▶ _YOUR GOAL_
Write out each line from the data below that includes the word "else".

▶ _GIVEN DATA_
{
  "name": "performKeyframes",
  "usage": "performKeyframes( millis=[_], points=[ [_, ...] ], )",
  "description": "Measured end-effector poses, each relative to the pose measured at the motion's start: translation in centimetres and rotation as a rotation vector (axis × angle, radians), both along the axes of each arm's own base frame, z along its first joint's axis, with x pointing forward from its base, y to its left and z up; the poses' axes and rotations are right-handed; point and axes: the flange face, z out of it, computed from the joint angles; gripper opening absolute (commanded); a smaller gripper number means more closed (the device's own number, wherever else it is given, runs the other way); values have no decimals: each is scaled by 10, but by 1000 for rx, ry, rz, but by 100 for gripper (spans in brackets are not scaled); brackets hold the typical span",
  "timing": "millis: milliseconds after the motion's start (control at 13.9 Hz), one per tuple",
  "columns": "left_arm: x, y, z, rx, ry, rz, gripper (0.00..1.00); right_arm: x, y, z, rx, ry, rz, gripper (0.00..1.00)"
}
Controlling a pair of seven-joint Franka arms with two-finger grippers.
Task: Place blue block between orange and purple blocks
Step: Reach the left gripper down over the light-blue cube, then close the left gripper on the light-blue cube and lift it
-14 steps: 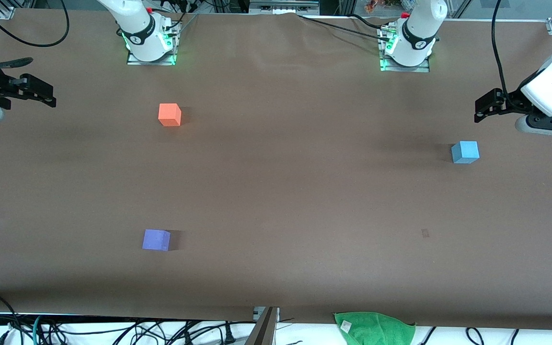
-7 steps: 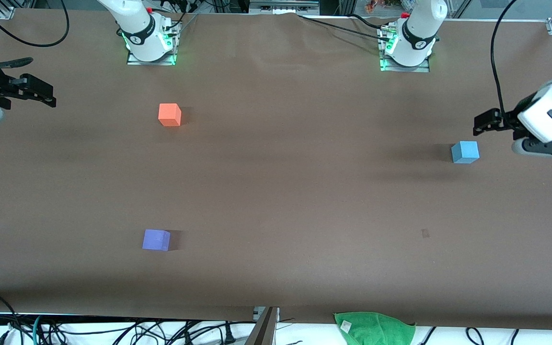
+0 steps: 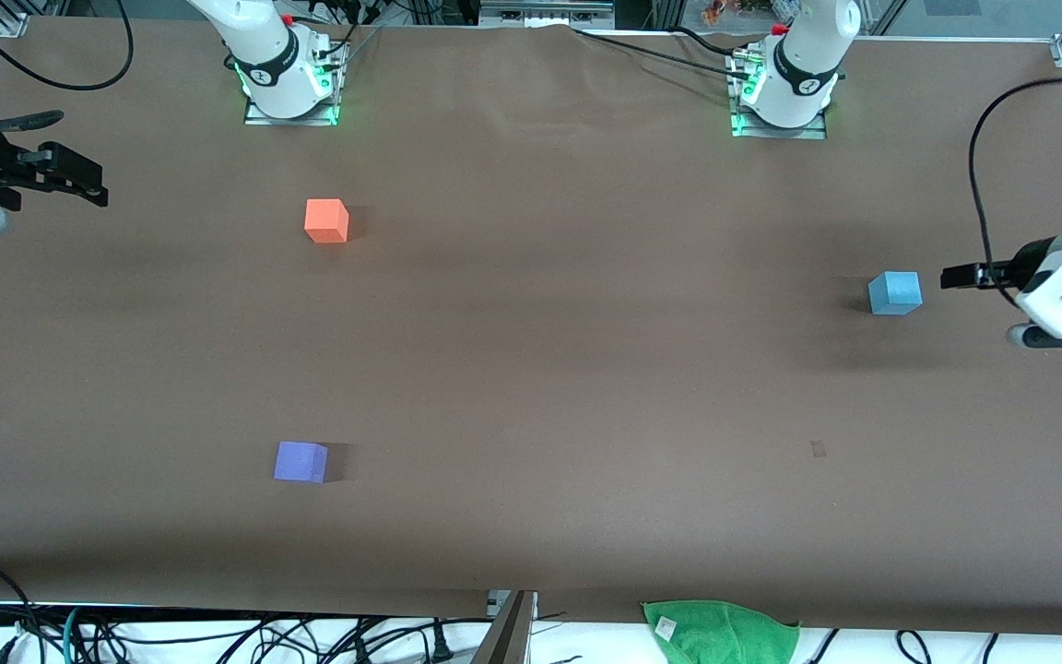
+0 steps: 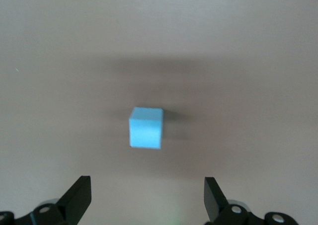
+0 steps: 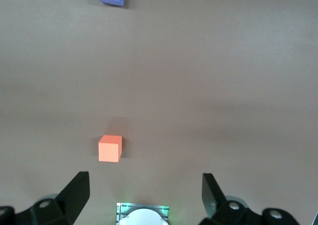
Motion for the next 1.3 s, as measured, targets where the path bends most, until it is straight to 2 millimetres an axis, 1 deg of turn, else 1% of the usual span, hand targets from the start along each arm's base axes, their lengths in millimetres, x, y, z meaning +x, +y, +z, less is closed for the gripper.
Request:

▶ _SOLUTION FOR THIS TASK_
  "description": "Measured end-effector poses, each relative to the pose measured at the motion's start: translation in centimetres and rotation as a rotation vector (axis × angle, radians), both along the axes of each arm's own base frame, z along its first joint's axis, with x pointing forward from its base, y to its left and z up; the poses' axes and rotations are right-handed; point and axes: the flange face, z out of it, computed from the joint angles; gripper opening absolute (commanded); a smaller gripper number means more closed (the device's own number, wherever else it is given, runs the other way); values have no decimals: each is scaled by 10, but by 1000 for rx, ry, rz, but by 100 for gripper (spans in brackets are not scaled); brackets hold the typical span",
Motion for the next 1.3 s, as measured, targets where the path bends most, until it is straight to 2 millimetres an axis, 1 deg of turn, else 1% of the usual span, hand targets from the start along each arm's base axes, their lengths in millimetres, x, y, z meaning +x, +y, +z, less is closed for the gripper.

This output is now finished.